*** Block opens ***
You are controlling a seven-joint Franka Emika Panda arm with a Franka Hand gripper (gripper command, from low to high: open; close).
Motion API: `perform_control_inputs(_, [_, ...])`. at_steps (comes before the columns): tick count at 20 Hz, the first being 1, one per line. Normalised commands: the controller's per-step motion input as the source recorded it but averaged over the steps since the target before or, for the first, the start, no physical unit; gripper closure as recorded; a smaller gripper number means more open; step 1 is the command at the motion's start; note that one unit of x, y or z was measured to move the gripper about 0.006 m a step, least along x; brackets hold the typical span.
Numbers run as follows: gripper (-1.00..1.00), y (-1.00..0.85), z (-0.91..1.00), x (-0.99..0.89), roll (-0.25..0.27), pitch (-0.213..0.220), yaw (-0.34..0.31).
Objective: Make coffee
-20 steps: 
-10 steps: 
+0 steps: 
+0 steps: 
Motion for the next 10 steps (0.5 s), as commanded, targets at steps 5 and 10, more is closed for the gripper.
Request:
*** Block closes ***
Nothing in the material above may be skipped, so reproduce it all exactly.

You are controlling a seven-joint Franka Emika Panda arm with a Franka Hand gripper (gripper command, from low to high: open; close).
Motion API: `perform_control_inputs(_, [_, ...])`. at_steps (comes before the columns): tick count at 20 Hz, the first being 1, one per line. Normalised commands: the controller's per-step motion input as the source recorded it but averaged over the steps since the target before or, for the first, the start, no physical unit; gripper closure as recorded; a smaller gripper number means more open; step 1 is the command at the motion's start; note that one unit of x, y or z was measured to move the gripper about 0.006 m a step, least along x; brackets hold the typical span.
Numbers run as follows: gripper (-1.00..1.00), y (-1.00..0.85), z (-0.91..1.00), x (-0.99..0.89), roll (-0.25..0.27), pitch (-0.213..0.220), yaw (-0.34..0.31).
Objective: Make coffee
-20 steps: 
-10 steps: 
+0 steps: 
+0 steps: 
Motion for the next 10 steps (0.5 s), as commanded, targets at steps 5 and 10, more is closed for the gripper.
Request:

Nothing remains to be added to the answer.